De la posición elegida se podría deducir dos tipos de personas. Pero por mucho que nos afanemos en ello, y lo creamos a pie juntillas no hay dos, ni personas ni Españas. Desde las guerras carlistas y seguramente más allá, nos han dado a elegir entre dos formas de mirar olvidando la nuestra, la única e intransferible con la que cada uno ve, obligándonos a posicionar nuestra memoria en un bando. Existen las malas personas (en mi opinión, menores en número) que son las que más se implican en dirigir por su camino al mundo, y las buenas que les cuesta más, que por dejación en la vigilancia y la lucha, solo desean vivir tranquilos, han permitido más los desastres. ¿Otra vez dos bandos?
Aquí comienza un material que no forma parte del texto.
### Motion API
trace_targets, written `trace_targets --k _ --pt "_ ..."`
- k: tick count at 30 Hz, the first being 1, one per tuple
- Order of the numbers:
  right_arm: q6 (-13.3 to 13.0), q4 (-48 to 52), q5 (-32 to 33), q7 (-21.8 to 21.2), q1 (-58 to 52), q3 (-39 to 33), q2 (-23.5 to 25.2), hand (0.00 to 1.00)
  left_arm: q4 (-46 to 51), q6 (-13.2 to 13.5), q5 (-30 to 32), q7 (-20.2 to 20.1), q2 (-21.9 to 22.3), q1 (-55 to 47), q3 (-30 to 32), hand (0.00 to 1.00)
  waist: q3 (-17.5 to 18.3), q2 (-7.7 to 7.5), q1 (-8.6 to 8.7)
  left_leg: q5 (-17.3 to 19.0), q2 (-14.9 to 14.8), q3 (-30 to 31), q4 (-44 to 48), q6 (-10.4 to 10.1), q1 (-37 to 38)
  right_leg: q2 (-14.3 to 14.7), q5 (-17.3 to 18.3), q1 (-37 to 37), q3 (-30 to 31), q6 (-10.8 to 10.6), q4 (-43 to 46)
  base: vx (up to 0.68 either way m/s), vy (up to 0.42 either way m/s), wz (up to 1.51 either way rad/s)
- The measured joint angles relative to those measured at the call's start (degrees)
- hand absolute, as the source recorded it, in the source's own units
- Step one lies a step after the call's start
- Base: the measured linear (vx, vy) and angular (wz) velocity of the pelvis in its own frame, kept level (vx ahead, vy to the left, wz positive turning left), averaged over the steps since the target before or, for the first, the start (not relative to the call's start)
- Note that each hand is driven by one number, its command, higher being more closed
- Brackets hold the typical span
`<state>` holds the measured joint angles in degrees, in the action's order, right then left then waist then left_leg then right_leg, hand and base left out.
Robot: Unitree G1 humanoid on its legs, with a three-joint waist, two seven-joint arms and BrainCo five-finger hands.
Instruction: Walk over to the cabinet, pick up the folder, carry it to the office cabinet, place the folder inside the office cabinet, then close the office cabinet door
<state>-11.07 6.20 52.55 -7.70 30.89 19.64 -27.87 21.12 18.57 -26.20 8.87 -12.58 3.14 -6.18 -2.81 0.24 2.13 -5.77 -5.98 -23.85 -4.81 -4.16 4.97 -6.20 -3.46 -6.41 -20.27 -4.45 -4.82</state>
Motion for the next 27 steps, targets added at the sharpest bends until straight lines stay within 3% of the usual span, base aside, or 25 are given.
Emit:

No, no hay bandos que valgan, todo es una lucha, no hay que dar nada por conseguido, y sin vigilancia nos harán creer que hacen falta los bandos, y no, solamente necesitamos la libertad para manifestarnos como cada uno se siente.
Este país y yo no tenemos título, nos pusieron un nombre que se diluyó con el tiempo, el sol se comió la tinta. Cómo nos sentimos huérfanos nos auto-otorgamos un seudónimo, pero para entendernos, tampoco este significa algo más allá de unas cuantas letras con un orden concreto. Somos un invento de memorias, nos cuesta admitir nuestra historia, no deseamos escarbar por un supuesto miedo. Construir memoria, sentimos que es olvidar. Entablar un diálogo con el futuro es una costumbre poco extendida en este país y en mí.
Solamente entiendo el camino pertrechado con dos palabras: justicia y libertad. Siempre andamos demasiados cargados. Las buscamos entre las maletas. Los recuerdos las borran de ellas por alguna razón, no existen, se escribieron en papel degradable, en tinta de limón. Pero alguien las rememorará, soy optimista, las pondrá en valor. De nosotros, los auto-considerados buenos, depende saber identificar las señales y no perdernos entre la infinitud de recuerdos adornados por una historia escrita.
Deconstruir lo aprendido es un trabajo que cuesta una vida.
No esperemos a arrepentirnos, disfrutemos equivocandonos.